DATA Step, Macro, Functions and more

HASH Duplicate Error - NO DUPS!

Accepted Solution Solved
Reply
New Contributor
Posts: 4
Accepted Solution

HASH Duplicate Error - NO DUPS!

I keep getting this error when I try to use a hash table:

ERROR: Duplicate key.

 

I have other tables that run fine, so presumably the code is fine, but this particular table will not work. I have done a proc sort nodupkey on exactly the same keys I am using and there are no duplicates in the table at all. So I don't understand why it says this particular table has a duplicate key.

 

This is the code:

 

data workjw.base2;
set workjw.base;

 

if _n_ = 0 then do;

     set workjw.acct_tpe_bin;

end;

 

if _n_ = 1 then do;

     declare hash b(dataset: "workjw.acct_tpe_bin", duplicate: "r");
     rc2=b.definekey("CH_ACCT_NO_BIN", "ACCT_TPE_CDE");
     rc2=b.definedata("ACC_DESC_BIN");
     rc2=b.definedone();

     b.add();

end;

 

rc2=b.find();

 

if rc2 ne 0 then do;
ACC_DESC_BIN="";
end;

 

run;

 


Accepted Solutions
Solution
‎09-15-2017 06:56 AM
Respected Advisor
Posts: 4,173

Re: HASH Duplicate Error - NO DUPS!

@datasp

As soon as you remove b.add() things will work.

libname workjw (work);

data workjw.acct_tpe_bin;
  CH_ACCT_NO_BIN=1;
  ACCT_TPE_CDE=1;
  ACC_DESC_BIN=1;
  output;
  CH_ACCT_NO_BIN=1;
  ACCT_TPE_CDE=1;
  ACC_DESC_BIN=1;
  output;
run;

data workjw.base;
  CH_ACCT_NO_BIN=1;
  ACCT_TPE_CDE=1;
  output;

  CH_ACCT_NO_BIN=2;
  ACCT_TPE_CDE=2;
  output;

run;



data workjw.base2;
  set workjw.base;

  if _n_ = 0 then
    do;
      set workjw.acct_tpe_bin;
    end;

  if _n_ = 1 then
    do;
      declare hash b(dataset: "workjw.acct_tpe_bin");
      rc2=b.definekey("CH_ACCT_NO_BIN", "ACCT_TPE_CDE");
      rc2=b.definedata("ACC_DESC_BIN");
      rc2=b.definedone();
/*      b.add();*/
    end;

  rc2=b.find();

  if rc2 ne 0 then
    do;
      ACC_DESC_BIN="";
    end;
run;

View solution in original post


All Replies
New Contributor
Posts: 4

Re: HASH Duplicate Error - NO DUPS!

SAS 9.4, running on a Windows Server.

I have also tried closing and starting in a new session, but that made no difference at all.

Super Contributor
Posts: 298

Re: HASH Duplicate Error - NO DUPS!

Using the following statement,

 

 declare hash b(dataset: "workjw.acct_tpe_bin", duplicate: "r");

 

you are asking to add the last value, replacing the previous values.
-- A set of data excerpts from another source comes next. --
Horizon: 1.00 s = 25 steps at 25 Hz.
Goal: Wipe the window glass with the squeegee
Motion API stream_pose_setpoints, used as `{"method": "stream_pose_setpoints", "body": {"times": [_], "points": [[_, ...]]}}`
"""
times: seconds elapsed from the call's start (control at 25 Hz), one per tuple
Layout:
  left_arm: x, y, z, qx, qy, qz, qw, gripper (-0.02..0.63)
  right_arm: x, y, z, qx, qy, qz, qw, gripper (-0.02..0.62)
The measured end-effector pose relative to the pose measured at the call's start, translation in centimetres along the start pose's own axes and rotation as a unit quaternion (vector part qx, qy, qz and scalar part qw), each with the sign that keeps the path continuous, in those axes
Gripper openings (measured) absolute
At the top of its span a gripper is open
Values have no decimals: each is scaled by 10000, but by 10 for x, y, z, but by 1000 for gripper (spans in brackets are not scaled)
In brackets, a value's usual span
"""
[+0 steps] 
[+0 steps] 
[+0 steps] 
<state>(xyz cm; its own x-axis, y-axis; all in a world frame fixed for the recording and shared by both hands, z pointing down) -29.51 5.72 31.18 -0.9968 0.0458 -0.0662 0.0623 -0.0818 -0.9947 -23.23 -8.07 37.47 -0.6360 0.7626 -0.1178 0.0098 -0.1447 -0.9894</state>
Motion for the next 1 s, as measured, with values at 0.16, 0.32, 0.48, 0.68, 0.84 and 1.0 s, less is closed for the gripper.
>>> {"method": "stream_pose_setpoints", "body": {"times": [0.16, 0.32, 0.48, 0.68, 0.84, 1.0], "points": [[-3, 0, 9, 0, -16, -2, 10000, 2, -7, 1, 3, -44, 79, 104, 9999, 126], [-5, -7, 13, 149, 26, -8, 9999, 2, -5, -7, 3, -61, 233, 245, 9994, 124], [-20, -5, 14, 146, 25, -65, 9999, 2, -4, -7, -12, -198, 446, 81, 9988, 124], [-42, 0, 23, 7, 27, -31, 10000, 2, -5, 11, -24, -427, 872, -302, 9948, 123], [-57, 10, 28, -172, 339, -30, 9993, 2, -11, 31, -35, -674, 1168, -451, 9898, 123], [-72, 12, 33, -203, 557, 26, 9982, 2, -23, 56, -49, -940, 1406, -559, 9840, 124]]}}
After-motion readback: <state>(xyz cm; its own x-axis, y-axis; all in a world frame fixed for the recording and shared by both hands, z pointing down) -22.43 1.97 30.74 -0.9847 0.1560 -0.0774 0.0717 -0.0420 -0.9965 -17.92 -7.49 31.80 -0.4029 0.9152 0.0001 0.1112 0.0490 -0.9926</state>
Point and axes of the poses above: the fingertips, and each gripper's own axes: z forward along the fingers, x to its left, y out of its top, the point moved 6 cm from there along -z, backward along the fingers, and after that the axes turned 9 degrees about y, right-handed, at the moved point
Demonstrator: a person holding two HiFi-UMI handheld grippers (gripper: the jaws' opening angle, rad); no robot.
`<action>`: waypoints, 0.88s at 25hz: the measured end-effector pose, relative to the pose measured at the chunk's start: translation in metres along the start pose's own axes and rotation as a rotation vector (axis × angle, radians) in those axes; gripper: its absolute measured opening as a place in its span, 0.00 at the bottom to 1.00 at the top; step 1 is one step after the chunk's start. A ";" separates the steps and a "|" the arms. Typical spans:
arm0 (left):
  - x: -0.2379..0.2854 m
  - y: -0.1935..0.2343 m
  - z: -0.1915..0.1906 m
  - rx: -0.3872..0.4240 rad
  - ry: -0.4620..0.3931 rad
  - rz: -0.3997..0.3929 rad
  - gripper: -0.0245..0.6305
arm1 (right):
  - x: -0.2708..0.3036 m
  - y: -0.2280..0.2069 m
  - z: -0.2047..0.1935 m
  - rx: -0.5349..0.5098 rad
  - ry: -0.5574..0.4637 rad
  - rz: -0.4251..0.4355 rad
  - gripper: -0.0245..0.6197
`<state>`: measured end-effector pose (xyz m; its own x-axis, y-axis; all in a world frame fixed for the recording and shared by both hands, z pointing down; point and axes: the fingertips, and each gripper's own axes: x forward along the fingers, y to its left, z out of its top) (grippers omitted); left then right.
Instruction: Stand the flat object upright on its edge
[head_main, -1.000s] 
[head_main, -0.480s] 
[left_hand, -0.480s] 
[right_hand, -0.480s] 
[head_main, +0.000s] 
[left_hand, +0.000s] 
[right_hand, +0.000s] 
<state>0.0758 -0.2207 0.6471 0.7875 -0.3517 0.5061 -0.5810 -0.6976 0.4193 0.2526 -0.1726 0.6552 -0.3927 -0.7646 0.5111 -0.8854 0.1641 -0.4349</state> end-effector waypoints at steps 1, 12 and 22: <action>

This means that if there are duplicate records, they will be happily replaced and no ERROR message will come. 

 

Your Duplicate Error message is strange!

 

Place your LOG to see any clues.

Super Contributor
Posts: 440

Re: HASH Duplicate Error - NO DUPS!

I believe the 'duplicate: "r"' statement only refers to the initial load of the data set. The error is coming on the add() method. If you supply a return value for the error code on that e.g. rc=b.add() you won't get the error. Although you appear to be loading the same information twice anyway so I'm not sure why you need to call b.add() at all.

New Contributor
Posts: 4

Re: HASH Duplicate Error - NO DUPS!

It just has this:

 

NOTE: There were 147 observations read from the data set workjw.acct_tpe_bin
ERROR: Duplicate key.

 

If I try sorting with nodupkey, it gives no errors:

2590 proc sort data=workjw.acct_tpe_bin force nodupkey; by ACCT_TPE_CDE CH_ACCT_NO_BIN ; run;

NOTE: There were 147 observations read from the data set WORKJW.ACCT_TPE_BIN.
NOTE: 0 observations with duplicate key values were deleted.
NOTE: The data set WORKJW.ACCT_TPE_BIN has 147 observations and 3 variables.

 

I checked that the field I am using as a key is the same length and format on both tables. They are.

Super Contributor
Posts: 440

Re: HASH Duplicate Error - NO DUPS!

As I said above - the whole data set is loaded into the hash table when it is declared - you don't need to exclude the duplicate key records. You are then trying to add the first record into the hash again with b.add() which is where the error comes

Respected Advisor
Posts: 4,173

Re: HASH Duplicate Error - NO DUPS!

[ Edited ]

@JW2702

I'm repeating here what @ChrisBrooks already wrote but may be posting a bit of code will make the issue clearer to you.

 

Below statement...

declare hash b(dataset: "workjw.acct_tpe_bin");

...loads the whole source table into the hash. The default for a source table having duplicate keys is: Only the first occurence of a key combination will get loaded into the hash. Any later duplicate key records will be ignored. The process will run without error or warning.

 

The problematic part in your code is: b.add();

  if _n_ = 1 then
    do;
      declare hash b(dataset: "workjw.acct_tpe_bin");
      .....
      b.add();
    end;

You've already loaded the whole table deduped into the hash. Now with this b.add() you're instructing SAS to load observation 1 (if _n_=1) once more into the hash. ...but you've loaded the table already via the dataset:<dataset> directive in the declare statement so b.add() is now trying to load a duplicate. That's what causes the error.

 

The default setting for a hash table is to not accept duplicate keys:

- Remove command b.add() and everything will work as expected.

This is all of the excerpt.